▶ [What you need to do] From the data below, retype exactly the lines starting with the one that contains "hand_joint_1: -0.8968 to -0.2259" and ending with the one that contains "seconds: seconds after", both included.

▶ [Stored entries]
=====
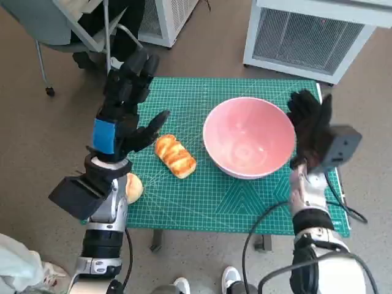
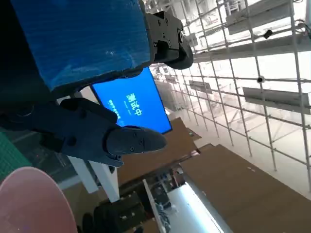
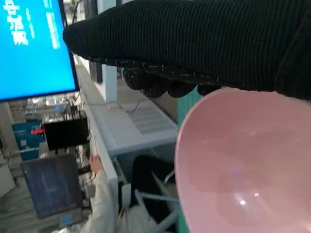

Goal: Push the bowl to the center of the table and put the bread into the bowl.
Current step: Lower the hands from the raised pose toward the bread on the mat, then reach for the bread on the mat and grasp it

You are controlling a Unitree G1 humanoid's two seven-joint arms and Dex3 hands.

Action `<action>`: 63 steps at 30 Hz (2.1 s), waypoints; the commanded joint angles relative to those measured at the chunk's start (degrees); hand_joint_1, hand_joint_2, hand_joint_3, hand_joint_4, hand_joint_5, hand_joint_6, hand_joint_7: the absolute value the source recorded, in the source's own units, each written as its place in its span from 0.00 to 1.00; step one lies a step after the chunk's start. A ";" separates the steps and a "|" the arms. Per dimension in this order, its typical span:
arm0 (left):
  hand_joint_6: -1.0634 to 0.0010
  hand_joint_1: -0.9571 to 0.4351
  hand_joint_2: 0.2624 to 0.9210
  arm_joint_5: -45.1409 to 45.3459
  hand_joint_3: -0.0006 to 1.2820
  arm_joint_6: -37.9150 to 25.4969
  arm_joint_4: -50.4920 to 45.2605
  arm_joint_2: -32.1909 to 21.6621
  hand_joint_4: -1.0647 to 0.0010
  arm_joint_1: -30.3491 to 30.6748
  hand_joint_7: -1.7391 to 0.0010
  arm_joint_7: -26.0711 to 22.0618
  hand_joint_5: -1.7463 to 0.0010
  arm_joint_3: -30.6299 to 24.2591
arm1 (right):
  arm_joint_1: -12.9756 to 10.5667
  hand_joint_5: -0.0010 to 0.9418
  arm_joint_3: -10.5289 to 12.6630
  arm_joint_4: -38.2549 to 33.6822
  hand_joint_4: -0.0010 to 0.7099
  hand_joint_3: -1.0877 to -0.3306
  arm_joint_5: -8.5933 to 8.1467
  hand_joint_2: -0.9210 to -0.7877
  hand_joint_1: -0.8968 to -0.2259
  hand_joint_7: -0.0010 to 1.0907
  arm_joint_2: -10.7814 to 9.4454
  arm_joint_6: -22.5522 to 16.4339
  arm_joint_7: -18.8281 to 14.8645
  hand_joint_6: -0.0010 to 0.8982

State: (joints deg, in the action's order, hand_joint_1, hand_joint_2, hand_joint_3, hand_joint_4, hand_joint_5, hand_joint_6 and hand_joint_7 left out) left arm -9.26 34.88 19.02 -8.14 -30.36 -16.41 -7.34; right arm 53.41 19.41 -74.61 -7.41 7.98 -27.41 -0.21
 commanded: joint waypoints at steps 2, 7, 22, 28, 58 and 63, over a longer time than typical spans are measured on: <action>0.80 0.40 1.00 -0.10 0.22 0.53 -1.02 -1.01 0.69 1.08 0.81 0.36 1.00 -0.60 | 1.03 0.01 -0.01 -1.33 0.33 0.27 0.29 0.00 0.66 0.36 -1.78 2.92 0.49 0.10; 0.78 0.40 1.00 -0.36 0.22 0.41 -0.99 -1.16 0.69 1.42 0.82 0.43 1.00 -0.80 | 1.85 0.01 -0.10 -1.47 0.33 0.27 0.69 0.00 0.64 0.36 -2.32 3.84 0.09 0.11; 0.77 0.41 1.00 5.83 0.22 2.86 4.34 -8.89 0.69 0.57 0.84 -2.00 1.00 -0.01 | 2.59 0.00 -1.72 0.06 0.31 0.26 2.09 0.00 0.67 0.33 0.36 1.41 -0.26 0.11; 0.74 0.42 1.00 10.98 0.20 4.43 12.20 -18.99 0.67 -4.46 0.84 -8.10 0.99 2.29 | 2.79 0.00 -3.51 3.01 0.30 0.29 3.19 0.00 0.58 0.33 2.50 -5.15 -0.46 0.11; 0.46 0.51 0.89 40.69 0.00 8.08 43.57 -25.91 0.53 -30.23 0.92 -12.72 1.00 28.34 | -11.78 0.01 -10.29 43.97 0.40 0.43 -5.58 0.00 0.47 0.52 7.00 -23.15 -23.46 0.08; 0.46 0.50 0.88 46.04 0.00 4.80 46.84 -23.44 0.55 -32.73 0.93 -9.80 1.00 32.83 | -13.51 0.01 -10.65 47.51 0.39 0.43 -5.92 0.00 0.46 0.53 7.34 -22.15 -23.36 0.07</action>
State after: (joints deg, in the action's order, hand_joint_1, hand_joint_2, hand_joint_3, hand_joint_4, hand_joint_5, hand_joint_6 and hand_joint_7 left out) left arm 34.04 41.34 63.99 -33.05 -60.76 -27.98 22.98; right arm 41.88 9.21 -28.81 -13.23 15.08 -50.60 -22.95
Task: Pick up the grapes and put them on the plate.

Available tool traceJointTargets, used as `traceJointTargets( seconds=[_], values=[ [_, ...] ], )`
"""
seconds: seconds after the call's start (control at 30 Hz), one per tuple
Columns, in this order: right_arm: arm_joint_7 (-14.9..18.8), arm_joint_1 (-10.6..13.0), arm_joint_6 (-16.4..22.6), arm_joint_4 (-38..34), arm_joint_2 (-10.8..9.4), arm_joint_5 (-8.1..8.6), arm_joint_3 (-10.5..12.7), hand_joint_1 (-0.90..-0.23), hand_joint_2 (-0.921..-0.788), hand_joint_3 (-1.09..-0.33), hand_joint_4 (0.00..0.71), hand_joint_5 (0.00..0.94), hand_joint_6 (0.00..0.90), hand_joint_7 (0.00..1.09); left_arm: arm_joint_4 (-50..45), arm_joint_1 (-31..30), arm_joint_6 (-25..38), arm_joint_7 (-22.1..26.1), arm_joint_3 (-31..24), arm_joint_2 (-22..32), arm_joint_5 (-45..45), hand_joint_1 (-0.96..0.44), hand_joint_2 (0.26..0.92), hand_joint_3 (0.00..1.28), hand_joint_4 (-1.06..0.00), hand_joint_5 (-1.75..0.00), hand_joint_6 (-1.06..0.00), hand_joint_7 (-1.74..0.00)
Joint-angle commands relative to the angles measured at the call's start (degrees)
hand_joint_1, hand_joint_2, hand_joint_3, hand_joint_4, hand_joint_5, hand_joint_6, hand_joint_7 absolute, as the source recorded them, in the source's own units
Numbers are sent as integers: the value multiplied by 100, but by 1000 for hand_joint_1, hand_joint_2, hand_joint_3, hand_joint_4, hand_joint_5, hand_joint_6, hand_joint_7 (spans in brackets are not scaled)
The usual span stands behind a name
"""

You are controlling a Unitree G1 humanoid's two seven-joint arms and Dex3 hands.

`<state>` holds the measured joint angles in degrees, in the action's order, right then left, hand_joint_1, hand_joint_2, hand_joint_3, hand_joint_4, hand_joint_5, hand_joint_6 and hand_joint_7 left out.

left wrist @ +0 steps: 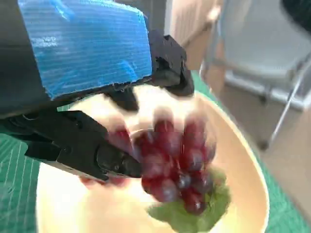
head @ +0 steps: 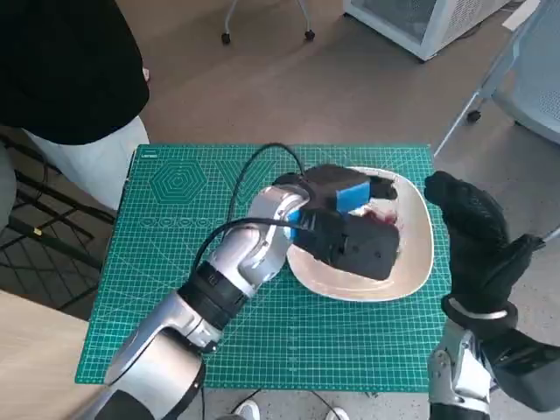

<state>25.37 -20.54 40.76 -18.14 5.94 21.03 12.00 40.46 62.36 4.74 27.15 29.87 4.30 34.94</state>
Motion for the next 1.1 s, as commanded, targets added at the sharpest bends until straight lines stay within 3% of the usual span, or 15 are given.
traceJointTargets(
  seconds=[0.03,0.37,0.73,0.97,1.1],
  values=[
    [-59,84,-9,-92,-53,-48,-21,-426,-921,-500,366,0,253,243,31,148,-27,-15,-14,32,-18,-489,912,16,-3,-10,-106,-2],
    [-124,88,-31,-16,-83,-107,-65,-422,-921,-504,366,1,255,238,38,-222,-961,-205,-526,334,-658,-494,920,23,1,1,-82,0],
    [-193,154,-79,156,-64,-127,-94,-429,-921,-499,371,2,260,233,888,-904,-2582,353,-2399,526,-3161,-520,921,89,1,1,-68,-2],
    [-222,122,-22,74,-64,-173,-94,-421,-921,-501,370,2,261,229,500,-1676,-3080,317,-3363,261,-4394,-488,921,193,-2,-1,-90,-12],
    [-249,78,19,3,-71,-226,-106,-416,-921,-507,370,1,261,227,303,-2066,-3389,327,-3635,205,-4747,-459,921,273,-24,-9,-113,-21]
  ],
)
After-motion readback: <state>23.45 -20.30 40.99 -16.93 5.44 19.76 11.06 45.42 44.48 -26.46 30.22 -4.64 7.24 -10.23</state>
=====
▶ [Solution]
  hand_joint_1: -0.8968 to -0.2259
  hand_joint_7: -0.0010 to 1.0907
  arm_joint_2: -10.7814 to 9.4454
  arm_joint_6: -22.5522 to 16.4339
  arm_joint_7: -18.8281 to 14.8645
  hand_joint_6: -0.0010 to 0.8982

State: (joints deg, in the action's order, hand_joint_1, hand_joint_2, hand_joint_3, hand_joint_4, hand_joint_5, hand_joint_6 and hand_joint_7 left out) left arm -9.26 34.88 19.02 -8.14 -30.36 -16.41 -7.34; right arm 53.41 19.41 -74.61 -7.41 7.98 -27.41 -0.21
 commanded: joint waypoints at steps 2, 7, 22, 28, 58 and 63, over a longer time than typical spans are measured on: <action>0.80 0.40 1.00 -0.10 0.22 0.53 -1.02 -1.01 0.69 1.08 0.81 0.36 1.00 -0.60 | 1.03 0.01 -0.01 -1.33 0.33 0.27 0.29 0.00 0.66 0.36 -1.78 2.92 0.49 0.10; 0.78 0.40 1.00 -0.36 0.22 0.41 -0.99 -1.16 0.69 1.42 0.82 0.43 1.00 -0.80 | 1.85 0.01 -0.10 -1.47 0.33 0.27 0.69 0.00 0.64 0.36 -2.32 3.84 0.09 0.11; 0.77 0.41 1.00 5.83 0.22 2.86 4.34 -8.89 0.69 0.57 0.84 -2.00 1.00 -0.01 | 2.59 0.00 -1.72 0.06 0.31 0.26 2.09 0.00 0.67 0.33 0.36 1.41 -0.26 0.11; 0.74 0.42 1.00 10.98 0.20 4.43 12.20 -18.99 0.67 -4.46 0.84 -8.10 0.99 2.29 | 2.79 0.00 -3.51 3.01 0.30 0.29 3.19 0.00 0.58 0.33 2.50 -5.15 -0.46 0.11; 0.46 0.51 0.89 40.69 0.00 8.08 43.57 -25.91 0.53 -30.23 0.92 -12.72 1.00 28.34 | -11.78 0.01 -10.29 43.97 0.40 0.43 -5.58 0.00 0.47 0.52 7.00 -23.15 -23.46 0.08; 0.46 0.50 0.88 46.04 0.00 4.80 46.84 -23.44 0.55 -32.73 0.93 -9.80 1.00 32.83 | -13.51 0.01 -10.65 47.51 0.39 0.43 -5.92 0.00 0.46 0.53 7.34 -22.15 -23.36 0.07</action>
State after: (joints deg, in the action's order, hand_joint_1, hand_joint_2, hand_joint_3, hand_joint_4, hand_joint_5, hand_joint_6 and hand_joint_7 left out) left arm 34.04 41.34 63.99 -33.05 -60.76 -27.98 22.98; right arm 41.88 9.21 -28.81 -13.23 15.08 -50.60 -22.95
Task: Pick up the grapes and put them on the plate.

Available tool traceJointTargets, used as `traceJointTargets( seconds=[_], values=[ [_, ...] ], )`
"""
seconds: seconds after the call's start (control at 30 Hz), one per tuple

Work on this exercise is finished, so nothing remains.